Which lines run from the line with "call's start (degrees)" through the line with "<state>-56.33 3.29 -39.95" in the entries below? Print them exactly, both ends included, and nothing more.

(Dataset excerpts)
########

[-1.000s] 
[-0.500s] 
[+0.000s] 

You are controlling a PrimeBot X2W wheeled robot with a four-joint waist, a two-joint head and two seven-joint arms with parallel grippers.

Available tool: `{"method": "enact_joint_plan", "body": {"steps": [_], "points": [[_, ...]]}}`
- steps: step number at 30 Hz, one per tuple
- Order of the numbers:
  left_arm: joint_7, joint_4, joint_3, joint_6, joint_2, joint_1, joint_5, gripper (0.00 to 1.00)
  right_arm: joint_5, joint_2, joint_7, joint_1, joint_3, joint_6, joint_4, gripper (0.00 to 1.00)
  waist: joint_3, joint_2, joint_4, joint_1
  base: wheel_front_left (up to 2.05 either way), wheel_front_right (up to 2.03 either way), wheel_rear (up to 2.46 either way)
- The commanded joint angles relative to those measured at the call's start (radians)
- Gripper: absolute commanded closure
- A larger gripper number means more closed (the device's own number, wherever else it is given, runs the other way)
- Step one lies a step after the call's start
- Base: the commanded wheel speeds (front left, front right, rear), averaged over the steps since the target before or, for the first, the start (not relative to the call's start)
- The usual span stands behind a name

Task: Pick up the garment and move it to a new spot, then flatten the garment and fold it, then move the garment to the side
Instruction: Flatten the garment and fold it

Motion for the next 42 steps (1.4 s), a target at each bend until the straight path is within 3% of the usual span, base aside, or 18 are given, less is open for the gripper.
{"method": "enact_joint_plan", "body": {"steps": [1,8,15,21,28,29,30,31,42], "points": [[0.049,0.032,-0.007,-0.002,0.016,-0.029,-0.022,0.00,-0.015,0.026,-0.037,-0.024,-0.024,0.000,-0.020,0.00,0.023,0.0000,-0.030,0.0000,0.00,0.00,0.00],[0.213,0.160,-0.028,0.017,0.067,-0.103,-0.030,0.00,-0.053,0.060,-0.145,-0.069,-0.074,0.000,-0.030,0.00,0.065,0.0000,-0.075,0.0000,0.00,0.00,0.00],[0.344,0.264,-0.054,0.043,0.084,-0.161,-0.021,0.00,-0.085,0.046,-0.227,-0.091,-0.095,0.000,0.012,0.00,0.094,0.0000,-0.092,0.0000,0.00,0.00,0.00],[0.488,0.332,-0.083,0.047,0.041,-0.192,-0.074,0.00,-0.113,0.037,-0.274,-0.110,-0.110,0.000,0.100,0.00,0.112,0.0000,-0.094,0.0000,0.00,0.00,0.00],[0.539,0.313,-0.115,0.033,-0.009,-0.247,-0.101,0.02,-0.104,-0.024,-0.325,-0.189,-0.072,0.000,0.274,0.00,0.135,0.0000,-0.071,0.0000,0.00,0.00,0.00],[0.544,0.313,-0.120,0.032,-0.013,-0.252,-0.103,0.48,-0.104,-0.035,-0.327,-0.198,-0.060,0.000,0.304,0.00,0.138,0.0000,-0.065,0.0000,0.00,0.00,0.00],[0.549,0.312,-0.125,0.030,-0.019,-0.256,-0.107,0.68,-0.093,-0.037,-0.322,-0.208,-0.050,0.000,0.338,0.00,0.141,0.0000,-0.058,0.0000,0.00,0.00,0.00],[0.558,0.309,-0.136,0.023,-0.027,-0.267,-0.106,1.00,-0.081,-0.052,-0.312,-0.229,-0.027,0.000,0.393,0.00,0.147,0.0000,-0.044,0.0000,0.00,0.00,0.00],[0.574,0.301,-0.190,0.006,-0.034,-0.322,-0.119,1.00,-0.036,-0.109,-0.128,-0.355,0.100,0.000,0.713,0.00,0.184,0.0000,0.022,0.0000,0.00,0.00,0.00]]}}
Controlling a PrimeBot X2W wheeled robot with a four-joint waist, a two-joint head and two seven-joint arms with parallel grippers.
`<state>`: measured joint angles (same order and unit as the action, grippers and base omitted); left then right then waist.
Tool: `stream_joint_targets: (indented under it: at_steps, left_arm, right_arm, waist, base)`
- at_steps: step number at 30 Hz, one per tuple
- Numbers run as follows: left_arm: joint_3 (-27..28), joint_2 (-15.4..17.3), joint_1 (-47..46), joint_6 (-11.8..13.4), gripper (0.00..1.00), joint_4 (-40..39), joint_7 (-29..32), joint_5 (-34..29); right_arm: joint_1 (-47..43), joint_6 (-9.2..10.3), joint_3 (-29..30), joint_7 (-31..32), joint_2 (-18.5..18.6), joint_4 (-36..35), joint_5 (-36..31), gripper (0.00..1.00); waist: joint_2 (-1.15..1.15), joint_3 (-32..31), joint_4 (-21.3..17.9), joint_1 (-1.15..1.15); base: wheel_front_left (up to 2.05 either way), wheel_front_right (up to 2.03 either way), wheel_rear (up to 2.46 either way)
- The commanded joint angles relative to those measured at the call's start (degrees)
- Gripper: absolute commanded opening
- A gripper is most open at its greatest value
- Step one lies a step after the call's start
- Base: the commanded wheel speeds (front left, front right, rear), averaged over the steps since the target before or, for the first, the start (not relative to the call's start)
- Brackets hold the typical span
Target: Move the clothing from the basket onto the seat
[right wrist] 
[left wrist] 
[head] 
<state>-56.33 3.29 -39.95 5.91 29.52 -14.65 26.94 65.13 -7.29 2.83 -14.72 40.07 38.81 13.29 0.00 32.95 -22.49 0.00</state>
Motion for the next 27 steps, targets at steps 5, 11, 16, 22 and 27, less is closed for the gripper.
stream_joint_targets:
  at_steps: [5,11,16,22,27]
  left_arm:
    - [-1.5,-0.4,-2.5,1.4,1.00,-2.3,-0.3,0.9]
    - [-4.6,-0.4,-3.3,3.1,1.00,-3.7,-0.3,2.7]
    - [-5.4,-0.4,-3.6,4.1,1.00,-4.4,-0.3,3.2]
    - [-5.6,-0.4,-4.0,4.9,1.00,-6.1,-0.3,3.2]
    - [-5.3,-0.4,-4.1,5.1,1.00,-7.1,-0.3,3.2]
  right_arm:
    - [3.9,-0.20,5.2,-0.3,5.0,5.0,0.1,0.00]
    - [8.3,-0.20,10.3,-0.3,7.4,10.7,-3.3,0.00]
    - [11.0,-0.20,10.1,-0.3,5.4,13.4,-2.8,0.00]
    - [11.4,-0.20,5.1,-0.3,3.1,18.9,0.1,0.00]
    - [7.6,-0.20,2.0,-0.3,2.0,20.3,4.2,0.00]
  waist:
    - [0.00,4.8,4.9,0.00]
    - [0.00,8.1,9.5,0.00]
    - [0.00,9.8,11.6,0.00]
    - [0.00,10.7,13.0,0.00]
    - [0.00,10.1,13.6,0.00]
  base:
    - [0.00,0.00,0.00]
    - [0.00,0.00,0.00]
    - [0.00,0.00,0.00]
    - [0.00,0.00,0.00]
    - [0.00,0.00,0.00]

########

Expected answer:
- The commanded joint angles relative to those measured at the call's start (degrees)
- Gripper: absolute commanded opening
- A gripper is most open at its greatest value
- Step one lies a step after the call's start
- Base: the commanded wheel speeds (front left, front right, rear), averaged over the steps since the target before or, for the first, the start (not relative to the call's start)
- Brackets hold the typical span
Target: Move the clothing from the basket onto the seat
[right wrist] 
[left wrist] 
[head] 
<state>-56.33 3.29 -39.95 5.91 29.52 -14.65 26.94 65.13 -7.29 2.83 -14.72 40.07 38.81 13.29 0.00 32.95 -22.49 0.00</state>

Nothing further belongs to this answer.